_Task details_
Where the string "pose" shows up in a line of the records, copy that line.
[Start of section]
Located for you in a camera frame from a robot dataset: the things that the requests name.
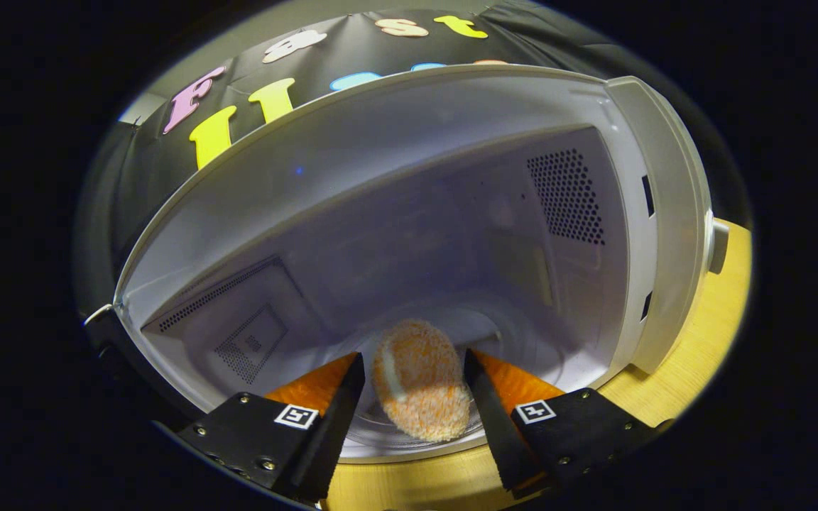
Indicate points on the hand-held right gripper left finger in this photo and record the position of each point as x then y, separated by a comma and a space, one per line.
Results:
334, 426

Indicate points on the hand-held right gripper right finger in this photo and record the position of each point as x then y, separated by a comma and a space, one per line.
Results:
498, 426

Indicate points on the orange breaded patty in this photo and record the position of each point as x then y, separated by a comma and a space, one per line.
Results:
420, 376

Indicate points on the white microwave oven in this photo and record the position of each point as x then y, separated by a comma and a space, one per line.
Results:
380, 177

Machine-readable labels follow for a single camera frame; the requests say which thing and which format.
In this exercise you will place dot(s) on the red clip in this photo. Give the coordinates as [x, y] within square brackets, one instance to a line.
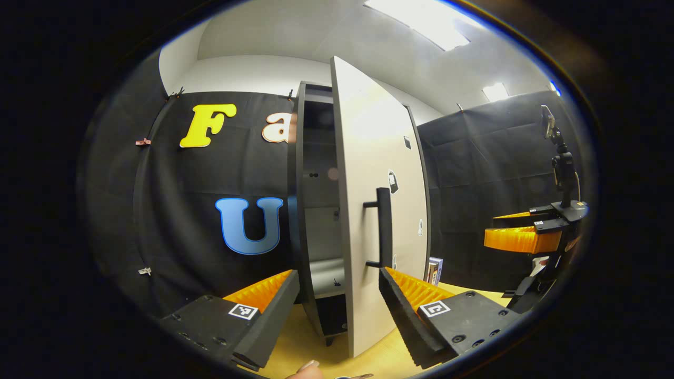
[142, 141]

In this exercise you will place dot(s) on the small upright book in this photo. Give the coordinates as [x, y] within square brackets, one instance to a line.
[436, 271]

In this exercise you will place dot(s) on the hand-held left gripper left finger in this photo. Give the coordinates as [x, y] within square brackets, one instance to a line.
[276, 316]

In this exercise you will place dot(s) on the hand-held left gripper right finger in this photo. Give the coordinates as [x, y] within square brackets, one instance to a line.
[403, 321]

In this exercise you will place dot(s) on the dark grey cabinet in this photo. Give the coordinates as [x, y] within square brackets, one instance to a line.
[316, 158]

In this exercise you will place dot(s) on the black backdrop cloth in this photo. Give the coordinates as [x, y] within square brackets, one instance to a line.
[210, 173]

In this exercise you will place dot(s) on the ceiling light panel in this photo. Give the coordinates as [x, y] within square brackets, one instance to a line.
[495, 92]
[421, 26]

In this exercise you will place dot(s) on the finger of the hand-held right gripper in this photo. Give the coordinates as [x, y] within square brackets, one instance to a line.
[516, 239]
[518, 216]

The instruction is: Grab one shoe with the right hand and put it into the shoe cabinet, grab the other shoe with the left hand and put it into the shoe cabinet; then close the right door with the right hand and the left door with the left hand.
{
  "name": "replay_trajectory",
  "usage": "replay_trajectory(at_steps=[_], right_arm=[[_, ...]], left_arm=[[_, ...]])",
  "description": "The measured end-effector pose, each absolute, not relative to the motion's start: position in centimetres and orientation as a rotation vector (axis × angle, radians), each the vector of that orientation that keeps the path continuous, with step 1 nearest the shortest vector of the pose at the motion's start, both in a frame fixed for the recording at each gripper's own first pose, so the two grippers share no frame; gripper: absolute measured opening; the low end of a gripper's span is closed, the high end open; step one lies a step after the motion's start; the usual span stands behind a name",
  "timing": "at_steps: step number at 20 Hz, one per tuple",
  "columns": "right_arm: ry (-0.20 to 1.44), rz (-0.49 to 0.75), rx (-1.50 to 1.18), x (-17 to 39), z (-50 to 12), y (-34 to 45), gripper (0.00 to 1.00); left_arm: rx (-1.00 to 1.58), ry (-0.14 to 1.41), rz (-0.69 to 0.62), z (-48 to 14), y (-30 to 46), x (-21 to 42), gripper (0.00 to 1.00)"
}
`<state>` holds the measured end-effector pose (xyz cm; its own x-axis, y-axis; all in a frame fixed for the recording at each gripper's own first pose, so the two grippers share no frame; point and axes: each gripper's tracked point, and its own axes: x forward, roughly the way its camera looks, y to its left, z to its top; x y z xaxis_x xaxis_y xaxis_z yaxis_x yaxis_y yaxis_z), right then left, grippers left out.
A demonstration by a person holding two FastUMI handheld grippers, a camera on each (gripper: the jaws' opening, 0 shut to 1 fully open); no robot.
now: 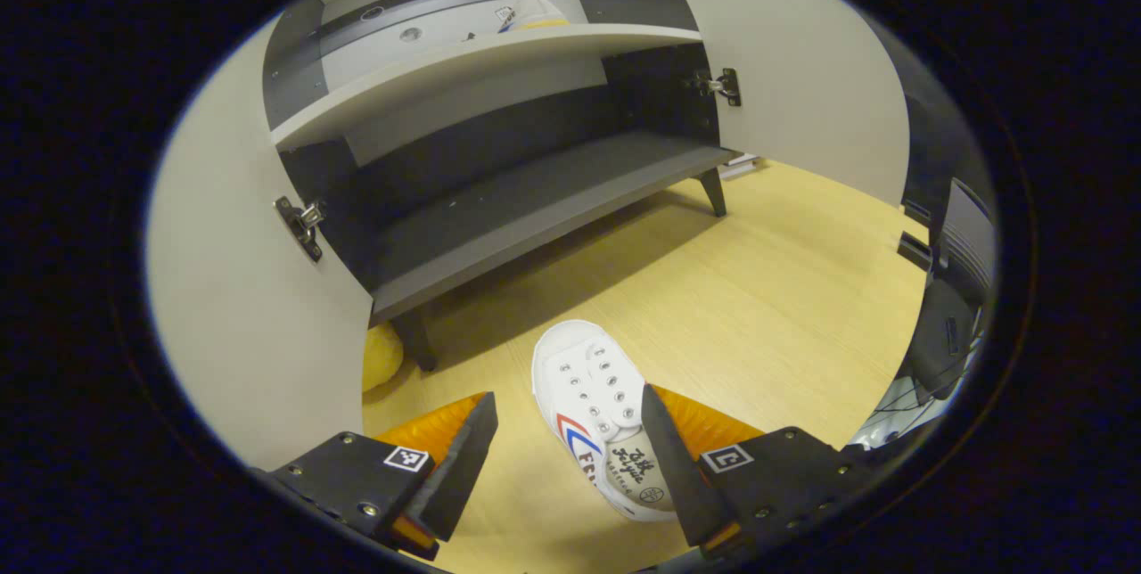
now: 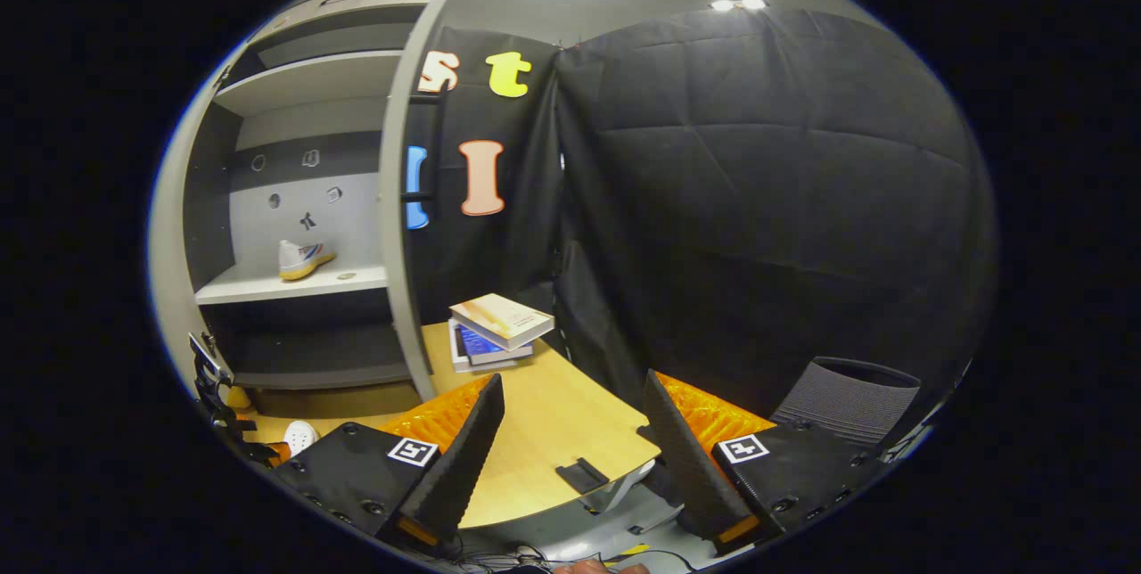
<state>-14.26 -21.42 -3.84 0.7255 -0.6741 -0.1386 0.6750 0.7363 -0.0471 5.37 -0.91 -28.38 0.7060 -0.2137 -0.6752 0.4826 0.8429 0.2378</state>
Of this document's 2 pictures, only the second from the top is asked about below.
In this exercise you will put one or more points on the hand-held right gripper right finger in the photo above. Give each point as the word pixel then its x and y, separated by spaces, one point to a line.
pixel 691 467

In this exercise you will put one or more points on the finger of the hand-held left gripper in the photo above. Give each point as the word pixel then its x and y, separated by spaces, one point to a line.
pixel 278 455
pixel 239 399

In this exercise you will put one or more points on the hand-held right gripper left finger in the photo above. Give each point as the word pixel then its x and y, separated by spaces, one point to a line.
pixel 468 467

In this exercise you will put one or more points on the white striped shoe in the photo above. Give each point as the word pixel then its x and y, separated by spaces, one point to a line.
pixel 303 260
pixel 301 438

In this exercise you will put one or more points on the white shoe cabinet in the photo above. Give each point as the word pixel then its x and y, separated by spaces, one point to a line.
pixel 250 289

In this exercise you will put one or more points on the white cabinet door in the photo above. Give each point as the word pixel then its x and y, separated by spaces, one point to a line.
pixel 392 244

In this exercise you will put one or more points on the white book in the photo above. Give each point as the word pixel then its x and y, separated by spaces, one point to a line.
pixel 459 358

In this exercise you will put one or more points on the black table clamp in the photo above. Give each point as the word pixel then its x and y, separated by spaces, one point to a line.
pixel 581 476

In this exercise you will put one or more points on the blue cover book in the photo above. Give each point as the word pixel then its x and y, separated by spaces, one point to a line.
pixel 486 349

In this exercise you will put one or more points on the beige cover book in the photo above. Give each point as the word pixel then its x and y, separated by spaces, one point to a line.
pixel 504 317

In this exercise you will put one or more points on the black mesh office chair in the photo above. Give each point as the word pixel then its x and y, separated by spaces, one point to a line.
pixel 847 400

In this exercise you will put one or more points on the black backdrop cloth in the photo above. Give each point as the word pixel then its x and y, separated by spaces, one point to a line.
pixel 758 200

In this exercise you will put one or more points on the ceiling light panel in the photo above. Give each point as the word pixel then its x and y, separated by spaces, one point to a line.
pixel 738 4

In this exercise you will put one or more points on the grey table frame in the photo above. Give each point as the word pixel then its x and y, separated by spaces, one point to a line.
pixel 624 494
[End of section]
_Worked solution_
  "description": "The measured end-effector pose, each absolute, not relative to the motion's start: position in centimetres and orientation as a rotation vector (axis × angle, radians), each the vector of that orientation that keeps the path continuous, with step 1 nearest the shortest vector of the pose at the motion's start, both in a frame fixed for the recording at each gripper's own first pose, so the two grippers share no frame; gripper: absolute measured opening; the low end of a gripper's span is closed, the high end open; step one lies a step after the motion's start; the usual span stands behind a name",
`<state>` holds the measured end-effector pose (xyz cm; its own x-axis, y-axis; all in a frame fixed for the recording at each gripper's own first pose, so the two grippers share no frame; point and axes: each gripper's tracked point, and its own axes: x forward, roughly the way its camera looks, y to its left, z to its top; x y z xaxis_x xaxis_y xaxis_z yaxis_x yaxis_y yaxis_z), right then left, grippers left out.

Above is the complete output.